■ **The task**:
The result should be an exact copy of the data, free of pictures.
====================
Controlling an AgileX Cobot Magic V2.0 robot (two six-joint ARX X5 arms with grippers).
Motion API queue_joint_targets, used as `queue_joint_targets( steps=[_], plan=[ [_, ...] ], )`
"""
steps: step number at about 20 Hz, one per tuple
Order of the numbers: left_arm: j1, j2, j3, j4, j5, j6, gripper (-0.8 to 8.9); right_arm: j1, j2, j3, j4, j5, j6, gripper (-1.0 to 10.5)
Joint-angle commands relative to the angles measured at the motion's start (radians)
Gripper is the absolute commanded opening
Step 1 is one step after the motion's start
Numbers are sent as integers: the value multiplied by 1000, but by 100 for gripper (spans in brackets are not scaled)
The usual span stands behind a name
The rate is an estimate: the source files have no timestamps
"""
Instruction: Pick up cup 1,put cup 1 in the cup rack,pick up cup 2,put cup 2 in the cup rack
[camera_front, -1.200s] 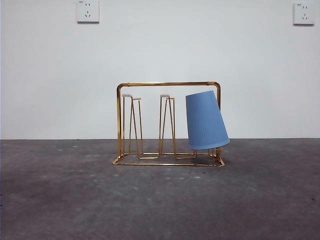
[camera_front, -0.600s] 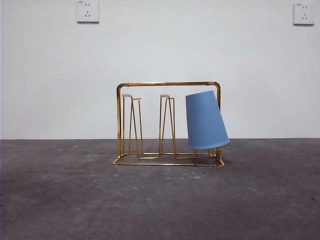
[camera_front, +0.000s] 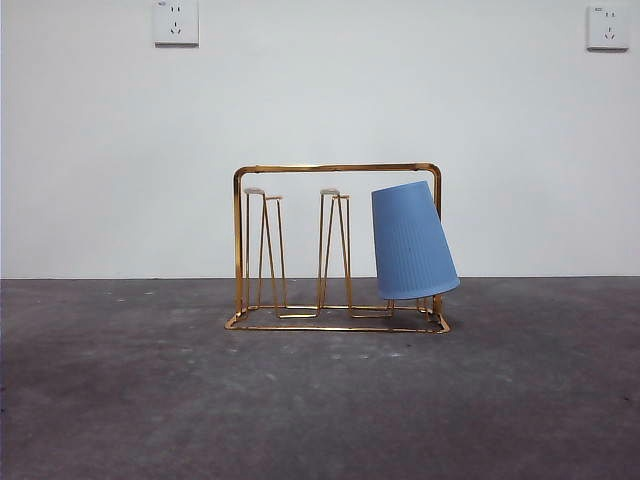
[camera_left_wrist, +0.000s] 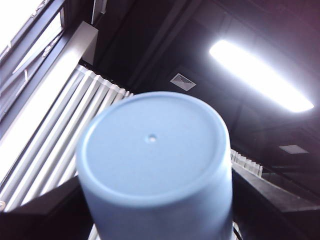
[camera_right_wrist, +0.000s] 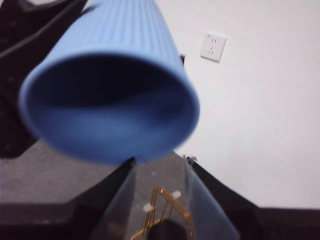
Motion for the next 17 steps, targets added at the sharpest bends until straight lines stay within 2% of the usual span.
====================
■ **Reply to the exercise**:
Controlling an AgileX Cobot Magic V2.0 robot (two six-joint ARX X5 arms with grippers).
Motion API queue_joint_targets, used as `queue_joint_targets( steps=[_], plan=[ [_, ...] ], )`
"""
steps: step number at about 20 Hz, one per tuple
Order of the numbers: left_arm: j1, j2, j3, j4, j5, j6, gripper (-0.8 to 8.9); right_arm: j1, j2, j3, j4, j5, j6, gripper (-1.0 to 10.5)
Joint-angle commands relative to the angles measured at the motion's start (radians)
Gripper is the absolute commanded opening
Step 1 is one step after the motion's start
Numbers are sent as integers: the value multiplied by 1000, but by 100 for gripper (spans in brackets are not scaled)
The usual span stands behind a name
The rate is an estimate: the source files have no timestamps
"""
Instruction: Pick up cup 1,put cup 1 in the cup rack,pick up cup 2,put cup 2 in the cup rack
[camera_front, -1.200s] 
[camera_front, -0.600s] 
[camera_front, +0.000s] 
[camera_left_wrist, +0.000s] 
[camera_right_wrist, +0.000s] 
Motion for the next 17 steps, targets added at the sharpest bends until straight lines stay within 2% of the usual span.

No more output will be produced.